Rainy day activities for a dog-friendly holiday in the UK
5 minute read
Visit a castle
From the downs of Sussex to the Highlands of Scotland, and all the way out to Anglesey in Wales, there are castles aplenty across the UK – and many of them are dog friendly. In Wales, the majority of the Cadw sites are dog friendly and your pet can wander around the ground floor areas of its vast and impressive castles, exploring dungeons and drawbridges as the drizzle sets in outside. English Heritage also has a series of dog-friendly castles to explore, many of which have excellent exhibitions inside where you can teach the dog about medieval defences while keeping dry. If you’re not sure whether an attraction is dog friendly, simply call ahead to ask.
Find a dog-friendly museum
Similarly to castles, it pays to call ahead to local museums if you’re looking for something to do with the dog in the dry. There are museums on everything, from pencil production in the Lake District to mining in Wales’ mountains and transport in Derbyshire where dogs are welcome alongside their humans. You might find yourself learning about the history of the Scottish Highlands and islands in Fort William at the West Highland Museum, or travelling back in time at Bygones, a museum of Victorian life in Torquay.
Take yourself to a board game café
No matter how nice your dog-friendly accommodation is, it can be a little miserable being stuck inside all day – especially if there’s no entertainment provided. Head out to a local board game café, though, and you’ll find hours of fun available with hundreds of games at your disposal. Our favourites include Thirsty Meeples in Oxford (ideal for stays at The Feathered Nest) or Bath (hello Old Dairy Barn), Chance & Counters in Bristol, and Sugar & Dice in Liverpool city centre. But there are board game cafes dotted all over the UK, and plenty of them accept dogs. If you can’t find a board game café, make your own fun with a deck of cards or your favourite board game in the local pub.
Eat your way around a food hall or market
Britain has some truly exceptional produce, from ultra-fresh seafood to carefully reared beef and beautiful veg. There are master makers all over the country, too, turning turnips into something you’ll want to write home about and making magnificent meals out of modest produce. So, while lunch needn’t always be a several-hours-long activity, on rainy days there’s nothing better than turning your gaze inwards to your stomach and hitting a local food market or food hall, where you can sample several different dishes from a number of stallholders.
There are food halls all over the place, from Chester to London to Belfast, and if you’re in an historic town or city, look out for a Victorian market hall – these are also usually dog friendly and will harbour some excellent local producers.
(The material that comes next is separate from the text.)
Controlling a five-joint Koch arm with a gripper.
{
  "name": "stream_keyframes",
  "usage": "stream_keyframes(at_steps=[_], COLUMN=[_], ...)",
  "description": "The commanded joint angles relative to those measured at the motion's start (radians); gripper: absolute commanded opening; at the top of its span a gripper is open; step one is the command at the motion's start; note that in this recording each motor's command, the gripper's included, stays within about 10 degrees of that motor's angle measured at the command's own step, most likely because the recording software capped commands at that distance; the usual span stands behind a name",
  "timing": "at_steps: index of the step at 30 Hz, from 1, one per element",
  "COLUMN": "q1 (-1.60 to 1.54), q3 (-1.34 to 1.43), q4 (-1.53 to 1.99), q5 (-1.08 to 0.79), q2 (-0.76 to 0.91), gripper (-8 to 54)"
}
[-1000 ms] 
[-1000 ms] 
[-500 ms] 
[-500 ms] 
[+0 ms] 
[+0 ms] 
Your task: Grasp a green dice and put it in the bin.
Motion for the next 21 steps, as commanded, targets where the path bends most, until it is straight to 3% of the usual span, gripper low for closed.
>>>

A few of our favourites include Edinburgh Street Food, ideal for those staying in the Wilderkin Cabin on the edge of the Pentlands, and Brecon’s Victorian market, not far from Penlan Cottage, where the butcher has a habit of chucking end-of-day, unsold steak pieces out for passing pups.
Get out on the water (or in it)
Indoor activities can sometimes be tricky to find when you’re travelling with a dog, but one of the most reliably dog friendly things to do is boating. Whether you’re in Scotland on the shores of Loch Ness or in the south of England exploring the Jurassic Coast, there are plenty of boat trips that accept dogs, and many have indoor areas in their vessels as well as outdoor seating. One of the most exciting trips you can do by boat is in Northumberland, where small ferries take visitors around the Farne Islands to see puffins, guillemots and kittiwakes cling to the rocks in summer. In Scotland, just getting to some of the Paws & Stay properties requires a boat trip: head to Dunfion or Dhunan on the Isle of Arran and you’ll need to hop on the CalMac ferry with your dog to get there.
Of course, if you and your dog are keen swimmers, you might as well get wet in the rain, so don your wetsuit and get paddling about in the local loch, lake or by the beach – Little Beach and its neighbouring shepherd’s huts are in prime position on the Dumfries & Galloway coast for such adventures, or you can stay right on the beach at Sandy Toes Beach House. Just be mindful that currents in rivers can become more dangerous with heavy rainfall. Just be mindful that currents in rivers can become more dangerous with heavy rainfall.
Go for that walk
It’s true what they say: there’s no such thing as bad weather, just bad clothing. So get yourself a decent waterproof jacket, trousers and boots, and get out there in the rain to explore! It won’t hurt you, and returning to your dog-friendly accommodation afterwards is even more rewarding if you’ve braved the rain. You’ll have earned that cuppa and piece of cake.
Woodland walks are better for keeping dry, so head to the gorgeous Galloway Forest Park in Scotland if you’re staying at Little Willow, or into the Cairngorms National Park if you’re booked into Denend Farmhouse or The Dairy. Down in Devon, walk around the well-kept paths on the estate that once belonged to Agatha Christie at Greenway (just a boat ride across the river Dart from this lovely shepherd’s hut near Dartmouth), and in Shropshire, you should brave the elements at Carding Mill Valley and the Long Mynd, a lovely walk near The Owl House.